Entonces se marcharon y él se quedó a solas con el chico de la cama de al lado. Extendió el brazo hacia la mesilla de noche, donde su madre había depositado los libros, y empezó a leer El Robinsón suizo. Después trató de leer La isla del tesoro. Luego pasó a Kim. A continuación metió la mano bajo la sábana para tocarse la hernia. La hinchazón había desaparecido. Sabía por experiencia que había días en los que la hinchazón remitía temporalmente, pero esta vez estaba seguro de que había remitido para siempre y ya no hacía falta que le operasen. Cuando entró una enfermera para tomarle la temperatura, él no supo cómo decirle que la hernia había desaparecido y que deberían llamar a sus padres para que lo llevaran a casa. La mujer dirigió una mirada aprobadora a los títulos de los libros que había traído y le dijo que podía levantarse para ir al lavabo, pero que por lo demás debería adoptar una postura cómoda y leer hasta que ella regresara para apagar las luces. No le dijo nada del otro niño, del que él estaba seguro que iba a morir.
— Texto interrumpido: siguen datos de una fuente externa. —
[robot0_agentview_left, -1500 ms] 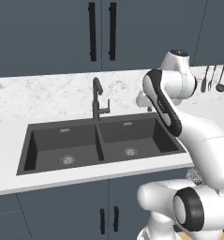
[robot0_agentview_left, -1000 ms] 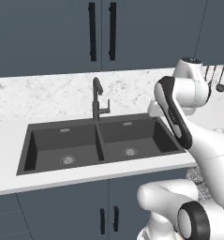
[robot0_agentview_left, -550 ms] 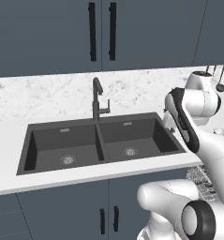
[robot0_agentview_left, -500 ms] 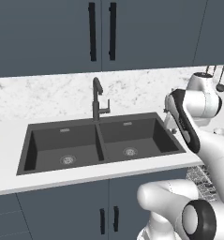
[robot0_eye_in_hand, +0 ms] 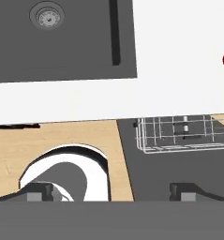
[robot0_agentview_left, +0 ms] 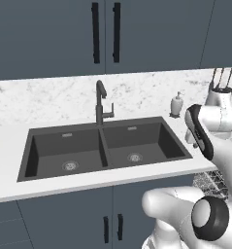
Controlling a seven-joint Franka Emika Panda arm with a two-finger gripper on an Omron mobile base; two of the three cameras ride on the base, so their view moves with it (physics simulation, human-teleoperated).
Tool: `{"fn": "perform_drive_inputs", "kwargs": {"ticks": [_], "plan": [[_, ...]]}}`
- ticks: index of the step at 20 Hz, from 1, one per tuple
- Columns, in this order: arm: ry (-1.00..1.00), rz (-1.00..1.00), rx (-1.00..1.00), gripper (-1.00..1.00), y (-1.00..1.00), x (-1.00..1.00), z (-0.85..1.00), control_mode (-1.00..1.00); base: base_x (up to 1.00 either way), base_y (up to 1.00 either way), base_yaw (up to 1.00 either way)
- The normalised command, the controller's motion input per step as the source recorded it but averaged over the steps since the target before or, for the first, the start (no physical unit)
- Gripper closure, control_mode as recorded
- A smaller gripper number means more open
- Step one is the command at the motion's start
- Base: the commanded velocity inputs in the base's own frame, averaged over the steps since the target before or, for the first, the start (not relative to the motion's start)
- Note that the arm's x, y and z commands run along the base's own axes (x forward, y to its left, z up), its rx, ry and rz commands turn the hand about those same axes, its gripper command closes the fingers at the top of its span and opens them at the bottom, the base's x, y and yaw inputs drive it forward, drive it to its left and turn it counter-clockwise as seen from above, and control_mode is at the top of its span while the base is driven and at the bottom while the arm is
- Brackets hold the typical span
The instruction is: Pick up the cup and bowl from the counter, place them in the dishwasher, and close the dishwasher door.
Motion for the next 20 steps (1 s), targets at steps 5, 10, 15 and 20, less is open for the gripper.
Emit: {"fn": "perform_drive_inputs", "kwargs": {"ticks": [5, 10, 15, 20], "plan": [[0.0, -0.01, 0.0, -1.0, -0.51, 0.13, -0.11, -1.0, 0.0, 0.0, 0.0], [-0.02, 0.0, 0.0, -1.0, -0.5, 0.2, -0.18, -1.0, 0.0, 0.0, 0.0], [0.0, 0.0, 0.0, -1.0, -0.38, 0.26, -0.04, -1.0, 0.0, 0.0, 0.0], [0.0, 0.0, 0.0, -1.0, -0.38, 0.3, -0.01, -1.0, 0.0, 0.0, 0.0]]}}
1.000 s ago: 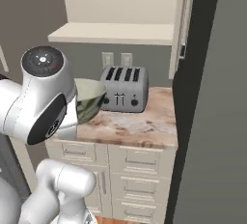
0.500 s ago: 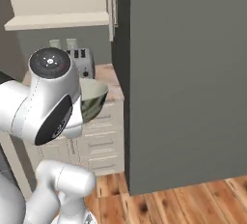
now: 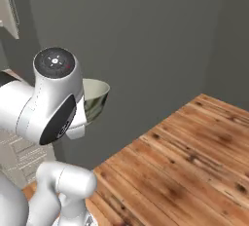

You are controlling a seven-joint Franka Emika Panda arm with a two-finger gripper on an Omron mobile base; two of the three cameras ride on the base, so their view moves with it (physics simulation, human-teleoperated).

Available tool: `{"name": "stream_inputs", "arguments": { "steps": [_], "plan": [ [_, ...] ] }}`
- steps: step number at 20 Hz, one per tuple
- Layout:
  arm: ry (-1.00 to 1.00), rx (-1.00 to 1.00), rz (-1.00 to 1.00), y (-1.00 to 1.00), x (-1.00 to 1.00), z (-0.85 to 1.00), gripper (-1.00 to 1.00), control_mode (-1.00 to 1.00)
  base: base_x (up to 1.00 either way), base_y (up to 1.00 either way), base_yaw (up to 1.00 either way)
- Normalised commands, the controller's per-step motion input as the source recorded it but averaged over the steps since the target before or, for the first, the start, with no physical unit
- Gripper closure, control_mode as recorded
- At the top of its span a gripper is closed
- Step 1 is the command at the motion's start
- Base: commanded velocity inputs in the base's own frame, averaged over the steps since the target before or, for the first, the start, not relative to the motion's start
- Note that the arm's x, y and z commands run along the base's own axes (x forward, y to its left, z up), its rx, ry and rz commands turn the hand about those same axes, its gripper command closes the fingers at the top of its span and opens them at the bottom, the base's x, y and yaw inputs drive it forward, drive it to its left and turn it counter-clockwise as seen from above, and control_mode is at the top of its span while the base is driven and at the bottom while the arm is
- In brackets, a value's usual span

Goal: Pick up the bowls from the cabinet and place each bowl in front of a stool on the dining counter.

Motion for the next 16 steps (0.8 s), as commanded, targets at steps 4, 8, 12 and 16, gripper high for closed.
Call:
{"name": "stream_inputs", "arguments": {
  "steps": [4, 8, 12, 16],
  "plan": [
    [0.0, 0.0, 0.0, 0.0, 0.0, 0.0, 1.0, 1.0, 0.0, 0.0, -0.99],
    [0.0, 0.0, 0.0, 0.0, 0.0, 0.0, 1.0, 1.0, 0.24, 0.22, -0.84],
    [0.0, 0.0, 0.0, 0.0, 0.0, 0.0, 1.0, 1.0, 0.48, 0.43, -0.78],
    [0.0, 0.0, 0.0, 0.0, 0.0, 0.0, 1.0, 1.0, 0.64, 0.69, -0.72]
  ]
}}
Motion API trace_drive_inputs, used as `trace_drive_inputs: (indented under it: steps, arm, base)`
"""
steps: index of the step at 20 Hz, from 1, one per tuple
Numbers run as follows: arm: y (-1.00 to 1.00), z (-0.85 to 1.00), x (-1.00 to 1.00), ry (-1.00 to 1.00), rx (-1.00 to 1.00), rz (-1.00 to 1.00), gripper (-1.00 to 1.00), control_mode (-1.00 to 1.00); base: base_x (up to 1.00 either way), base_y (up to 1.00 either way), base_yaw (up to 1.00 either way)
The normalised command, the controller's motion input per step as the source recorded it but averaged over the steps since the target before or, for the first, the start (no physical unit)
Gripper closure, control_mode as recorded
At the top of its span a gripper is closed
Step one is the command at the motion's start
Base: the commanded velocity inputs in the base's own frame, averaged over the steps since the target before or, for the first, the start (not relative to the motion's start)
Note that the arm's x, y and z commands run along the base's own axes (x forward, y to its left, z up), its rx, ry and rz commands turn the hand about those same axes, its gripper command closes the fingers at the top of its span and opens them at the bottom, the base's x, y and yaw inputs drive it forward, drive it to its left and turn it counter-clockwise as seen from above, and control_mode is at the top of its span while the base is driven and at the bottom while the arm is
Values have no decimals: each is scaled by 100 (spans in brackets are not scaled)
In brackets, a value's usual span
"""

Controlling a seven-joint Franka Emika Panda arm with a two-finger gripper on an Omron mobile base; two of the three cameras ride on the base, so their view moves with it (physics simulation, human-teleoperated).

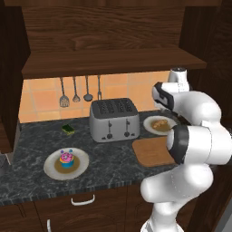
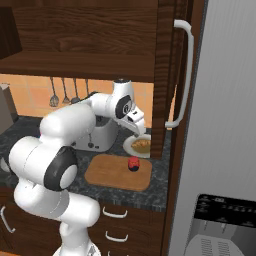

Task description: From the different types of pastries on the counter, select a croissant and place it on the cutting board. Then retrieve a jar of jam from the cabinet and place it alongside the croissant on the cutting board.

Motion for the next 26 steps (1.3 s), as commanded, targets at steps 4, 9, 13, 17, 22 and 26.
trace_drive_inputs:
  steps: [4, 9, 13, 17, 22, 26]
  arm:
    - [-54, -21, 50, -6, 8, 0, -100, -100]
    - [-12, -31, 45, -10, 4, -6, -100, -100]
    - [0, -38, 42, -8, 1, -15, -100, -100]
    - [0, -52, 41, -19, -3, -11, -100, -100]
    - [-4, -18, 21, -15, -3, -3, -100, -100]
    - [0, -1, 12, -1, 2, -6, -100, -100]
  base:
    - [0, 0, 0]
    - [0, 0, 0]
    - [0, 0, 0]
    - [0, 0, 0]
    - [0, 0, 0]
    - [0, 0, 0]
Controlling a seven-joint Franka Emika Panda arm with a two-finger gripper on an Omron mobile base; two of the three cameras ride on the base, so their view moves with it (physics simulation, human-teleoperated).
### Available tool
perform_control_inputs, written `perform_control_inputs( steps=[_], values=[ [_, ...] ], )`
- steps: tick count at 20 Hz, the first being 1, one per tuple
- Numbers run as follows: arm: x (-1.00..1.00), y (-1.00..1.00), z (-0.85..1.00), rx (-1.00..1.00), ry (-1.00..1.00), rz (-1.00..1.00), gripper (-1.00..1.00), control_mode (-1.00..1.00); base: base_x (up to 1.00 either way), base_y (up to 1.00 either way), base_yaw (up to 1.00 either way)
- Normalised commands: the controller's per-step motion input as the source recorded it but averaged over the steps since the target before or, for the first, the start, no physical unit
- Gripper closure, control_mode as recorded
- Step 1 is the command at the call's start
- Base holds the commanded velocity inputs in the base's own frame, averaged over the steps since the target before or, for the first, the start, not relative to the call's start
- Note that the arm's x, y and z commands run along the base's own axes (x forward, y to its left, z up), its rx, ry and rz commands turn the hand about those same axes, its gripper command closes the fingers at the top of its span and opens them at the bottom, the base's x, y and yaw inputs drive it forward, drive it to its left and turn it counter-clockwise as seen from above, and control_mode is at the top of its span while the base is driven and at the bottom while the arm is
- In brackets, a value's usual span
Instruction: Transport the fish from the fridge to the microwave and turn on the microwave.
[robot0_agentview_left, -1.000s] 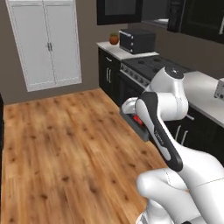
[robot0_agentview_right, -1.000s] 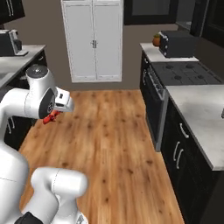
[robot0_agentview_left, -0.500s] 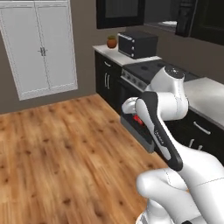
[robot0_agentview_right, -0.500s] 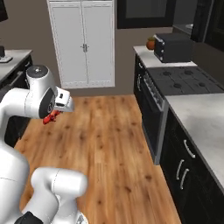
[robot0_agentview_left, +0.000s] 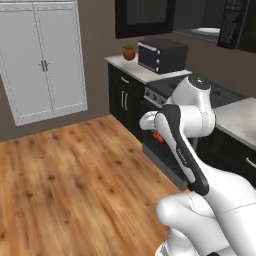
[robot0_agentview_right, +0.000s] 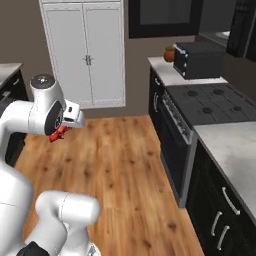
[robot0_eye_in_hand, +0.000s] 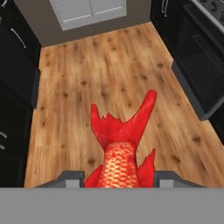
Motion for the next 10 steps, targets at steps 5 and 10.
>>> perform_control_inputs(
  steps=[5,10],
  values=[
    [0.0,0.0,0.0,0.0,0.0,0.0,1.0,1.0,0.82,0.0,-0.12],
    [0.0,0.0,0.0,0.0,0.0,0.0,1.0,1.0,0.79,0.0,-0.17]
  ],
)
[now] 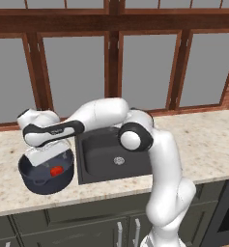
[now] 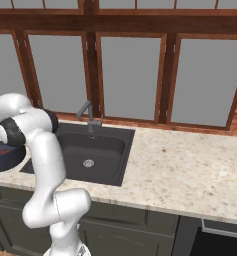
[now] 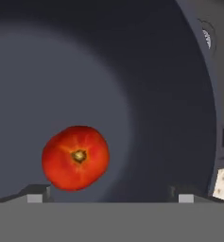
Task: Dump the tomato from the pot into the sink. Then turn on the water and wash the tomato. Then turn off the water and put the tomato back in the pot.
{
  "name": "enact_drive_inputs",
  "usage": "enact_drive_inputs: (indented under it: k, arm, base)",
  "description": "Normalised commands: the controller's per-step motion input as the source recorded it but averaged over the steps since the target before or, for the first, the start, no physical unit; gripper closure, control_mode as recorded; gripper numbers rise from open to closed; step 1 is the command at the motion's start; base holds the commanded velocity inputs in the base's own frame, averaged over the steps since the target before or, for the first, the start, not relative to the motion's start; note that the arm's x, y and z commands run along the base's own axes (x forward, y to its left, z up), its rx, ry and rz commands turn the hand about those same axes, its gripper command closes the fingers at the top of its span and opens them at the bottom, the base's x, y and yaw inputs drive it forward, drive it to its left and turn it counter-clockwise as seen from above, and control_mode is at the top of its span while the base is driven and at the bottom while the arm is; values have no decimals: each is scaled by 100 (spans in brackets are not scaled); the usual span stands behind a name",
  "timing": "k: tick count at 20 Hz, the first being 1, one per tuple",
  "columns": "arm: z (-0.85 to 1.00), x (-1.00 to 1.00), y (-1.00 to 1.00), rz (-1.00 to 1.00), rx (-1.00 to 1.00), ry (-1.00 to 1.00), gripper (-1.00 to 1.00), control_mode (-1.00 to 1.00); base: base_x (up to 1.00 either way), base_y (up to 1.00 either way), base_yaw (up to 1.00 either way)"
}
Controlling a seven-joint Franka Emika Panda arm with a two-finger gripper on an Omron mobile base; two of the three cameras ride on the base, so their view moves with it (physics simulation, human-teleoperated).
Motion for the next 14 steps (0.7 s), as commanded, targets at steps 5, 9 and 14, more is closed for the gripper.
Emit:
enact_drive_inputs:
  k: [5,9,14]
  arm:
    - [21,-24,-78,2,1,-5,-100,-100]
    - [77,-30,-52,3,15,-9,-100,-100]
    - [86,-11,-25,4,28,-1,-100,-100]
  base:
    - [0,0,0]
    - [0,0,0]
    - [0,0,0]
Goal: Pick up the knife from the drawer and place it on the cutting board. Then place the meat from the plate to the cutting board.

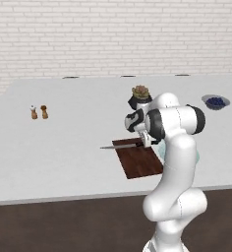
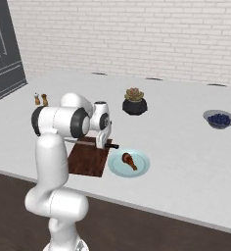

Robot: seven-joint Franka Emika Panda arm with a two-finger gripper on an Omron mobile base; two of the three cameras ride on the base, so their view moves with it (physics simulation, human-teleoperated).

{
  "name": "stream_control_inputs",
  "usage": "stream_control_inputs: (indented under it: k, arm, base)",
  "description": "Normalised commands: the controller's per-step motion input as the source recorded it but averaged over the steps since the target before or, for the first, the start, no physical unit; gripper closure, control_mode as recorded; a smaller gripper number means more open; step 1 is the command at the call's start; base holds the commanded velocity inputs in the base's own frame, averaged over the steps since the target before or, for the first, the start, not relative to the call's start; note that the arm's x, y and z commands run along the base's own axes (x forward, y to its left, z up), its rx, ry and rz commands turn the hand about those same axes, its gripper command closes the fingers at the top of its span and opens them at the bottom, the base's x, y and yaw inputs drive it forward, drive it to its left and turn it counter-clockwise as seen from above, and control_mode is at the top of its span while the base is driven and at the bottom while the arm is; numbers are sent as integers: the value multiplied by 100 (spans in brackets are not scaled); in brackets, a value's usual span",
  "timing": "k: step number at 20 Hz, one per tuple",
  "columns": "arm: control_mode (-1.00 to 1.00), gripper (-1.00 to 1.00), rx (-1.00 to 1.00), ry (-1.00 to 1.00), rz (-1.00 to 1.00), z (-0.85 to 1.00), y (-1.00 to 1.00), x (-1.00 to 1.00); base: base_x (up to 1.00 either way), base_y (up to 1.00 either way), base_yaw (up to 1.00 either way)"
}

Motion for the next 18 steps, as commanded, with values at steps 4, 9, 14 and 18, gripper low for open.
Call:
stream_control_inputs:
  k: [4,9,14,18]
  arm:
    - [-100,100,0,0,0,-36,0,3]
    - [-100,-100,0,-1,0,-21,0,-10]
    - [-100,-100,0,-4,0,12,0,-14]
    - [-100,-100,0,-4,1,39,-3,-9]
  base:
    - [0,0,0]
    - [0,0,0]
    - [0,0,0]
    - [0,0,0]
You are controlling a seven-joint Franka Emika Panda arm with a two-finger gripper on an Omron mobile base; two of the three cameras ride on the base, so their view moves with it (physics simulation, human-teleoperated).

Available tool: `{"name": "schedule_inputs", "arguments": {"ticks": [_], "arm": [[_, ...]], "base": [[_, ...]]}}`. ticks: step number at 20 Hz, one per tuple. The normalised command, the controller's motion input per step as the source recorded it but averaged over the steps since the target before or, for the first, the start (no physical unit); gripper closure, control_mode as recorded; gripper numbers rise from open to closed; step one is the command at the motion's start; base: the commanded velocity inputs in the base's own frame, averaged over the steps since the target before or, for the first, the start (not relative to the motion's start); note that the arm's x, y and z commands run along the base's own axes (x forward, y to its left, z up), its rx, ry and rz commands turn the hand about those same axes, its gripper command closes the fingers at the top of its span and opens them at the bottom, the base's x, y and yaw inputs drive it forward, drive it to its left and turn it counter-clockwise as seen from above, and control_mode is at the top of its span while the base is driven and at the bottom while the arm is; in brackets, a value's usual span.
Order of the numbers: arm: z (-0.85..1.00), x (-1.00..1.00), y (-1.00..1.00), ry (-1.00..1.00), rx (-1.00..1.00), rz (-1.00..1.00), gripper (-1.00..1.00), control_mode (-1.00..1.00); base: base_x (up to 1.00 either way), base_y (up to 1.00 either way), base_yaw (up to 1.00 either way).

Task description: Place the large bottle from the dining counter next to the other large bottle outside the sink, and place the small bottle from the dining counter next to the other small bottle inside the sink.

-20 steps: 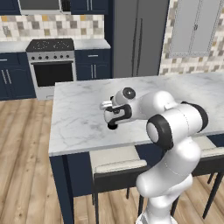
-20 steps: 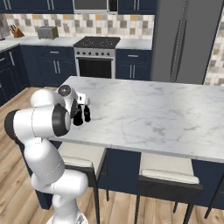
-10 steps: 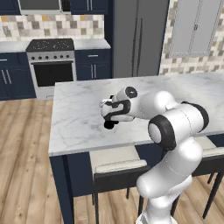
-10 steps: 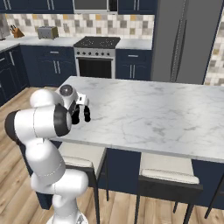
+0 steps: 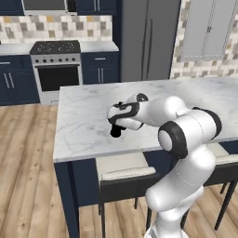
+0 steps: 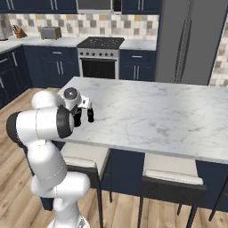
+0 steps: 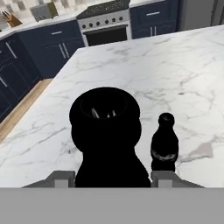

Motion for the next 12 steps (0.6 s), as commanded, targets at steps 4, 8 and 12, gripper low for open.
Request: {"name": "schedule_inputs", "arguments": {"ticks": [4,8,12], "arm": [[0.00,0.00,0.00,0.00,0.00,0.00,1.00,1.00],[0.00,0.00,0.00,0.00,0.00,0.00,1.00,1.00],[0.00,0.00,0.00,0.00,0.00,0.00,1.00,1.00]], "base": [[-0.39,0.41,0.08],[-0.03,0.76,0.09],[0.00,0.92,0.09]]}}
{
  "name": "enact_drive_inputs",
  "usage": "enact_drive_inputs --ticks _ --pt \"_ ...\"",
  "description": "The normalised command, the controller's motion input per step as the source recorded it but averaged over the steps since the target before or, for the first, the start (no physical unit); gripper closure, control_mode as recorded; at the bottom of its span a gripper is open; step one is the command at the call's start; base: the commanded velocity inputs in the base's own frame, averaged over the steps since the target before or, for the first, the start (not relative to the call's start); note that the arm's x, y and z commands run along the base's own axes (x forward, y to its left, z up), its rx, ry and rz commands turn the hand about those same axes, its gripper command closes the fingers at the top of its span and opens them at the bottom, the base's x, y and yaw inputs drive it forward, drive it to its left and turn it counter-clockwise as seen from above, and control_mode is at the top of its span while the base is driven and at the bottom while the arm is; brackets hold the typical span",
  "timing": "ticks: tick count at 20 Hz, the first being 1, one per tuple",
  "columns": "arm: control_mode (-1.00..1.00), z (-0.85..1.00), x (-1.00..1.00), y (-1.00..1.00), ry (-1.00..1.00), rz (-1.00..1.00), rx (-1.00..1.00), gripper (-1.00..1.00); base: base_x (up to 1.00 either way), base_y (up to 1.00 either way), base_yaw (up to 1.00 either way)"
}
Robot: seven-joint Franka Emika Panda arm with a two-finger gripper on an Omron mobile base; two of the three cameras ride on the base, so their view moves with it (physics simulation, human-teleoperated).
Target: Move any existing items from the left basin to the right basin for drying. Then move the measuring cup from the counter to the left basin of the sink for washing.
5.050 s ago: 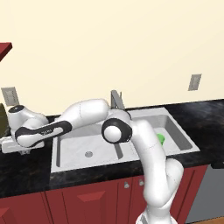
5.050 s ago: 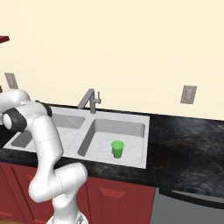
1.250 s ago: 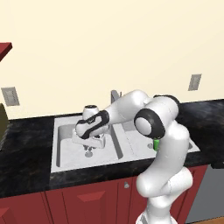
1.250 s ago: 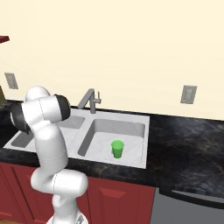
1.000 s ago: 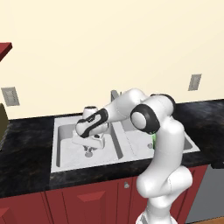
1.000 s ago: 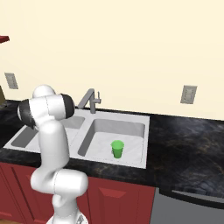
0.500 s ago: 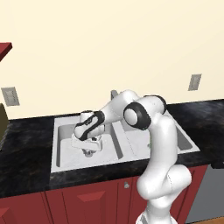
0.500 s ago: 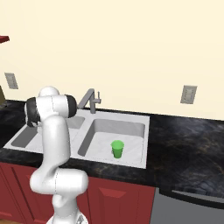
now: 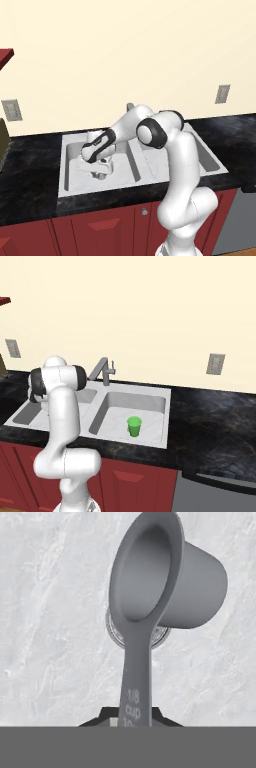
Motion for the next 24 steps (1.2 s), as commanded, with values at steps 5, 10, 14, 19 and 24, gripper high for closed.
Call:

Al principio no logró conciliar el sueño porque estaba esperando que el chico se muriese, y luego tampoco lo consiguió debido a que no podía dejar de pensar en el ahogado que el mar arrojó a la playa el verano pasado. Era el cadáver de un marino cuyo buque cisterna había sido torpedeado por un submarino alemán. La patrulla de la guardia costera que recorría la playa había encontrado el cuerpo entre los restos de petróleo y las destrozadas cajas del cargamento, en la orilla de la playa, que estaba a solo una manzana de distancia de la casa donde los cuatro miembros de la familia alquilaban una habitación durante un mes cada verano. La mayor parte de los días el agua estaba limpia y a él no le preocupaba que un hombre ahogado pudiera chocar contra sus piernas desnudas cuando se adentraba en el suave oleaje. Pero cuando el petróleo de los buques cisterna torpedeados formaba coágulos en la arena y le cubría las plantas de los pies al cruzar la playa, le aterraba tropezar con un cadáver. O tropezar con un saboteador que llegara a tierra para colaborar con Hider. Armados con fusiles o metralletas y con frecuencia acompañados por perros adiestrados, los guardias costeros patrullaban de día y de noche para impedir que los saboteadores desembarcaran en los miles de kilómetros de playas desiertas. Sin embargo, algunos lograban penetrar sin que los detectaran, y se sabía que, junto con oriundos del país simpatizantes de los nazis, establecían desde la costa comunicación con los submarinos que merodeaban por las rutas de navegación de la Costa Este y que habían hundido barcos frente a la costa de Nueva Jersey desde el comienzo de la guerra. La guerra estaba más cerca de lo que imaginaba la mayoría de la gente, y el horror también. Su padre había leído que las aguas de Nueva Jersey eran «el peor cementerio de barcos» a lo largo de toda la costa norteamericana, y ahora, en el hospital, no lograba que la palabra «cementerio» dejara de atormentarle, como tampoco podía borrar de su mente aquel cuerpo hinchado que los guardias costeros habían retirado de la orilla donde yacía bañado por el suave oleaje, mientras él y su hermano miraban desde el paseo marítimo entarimado.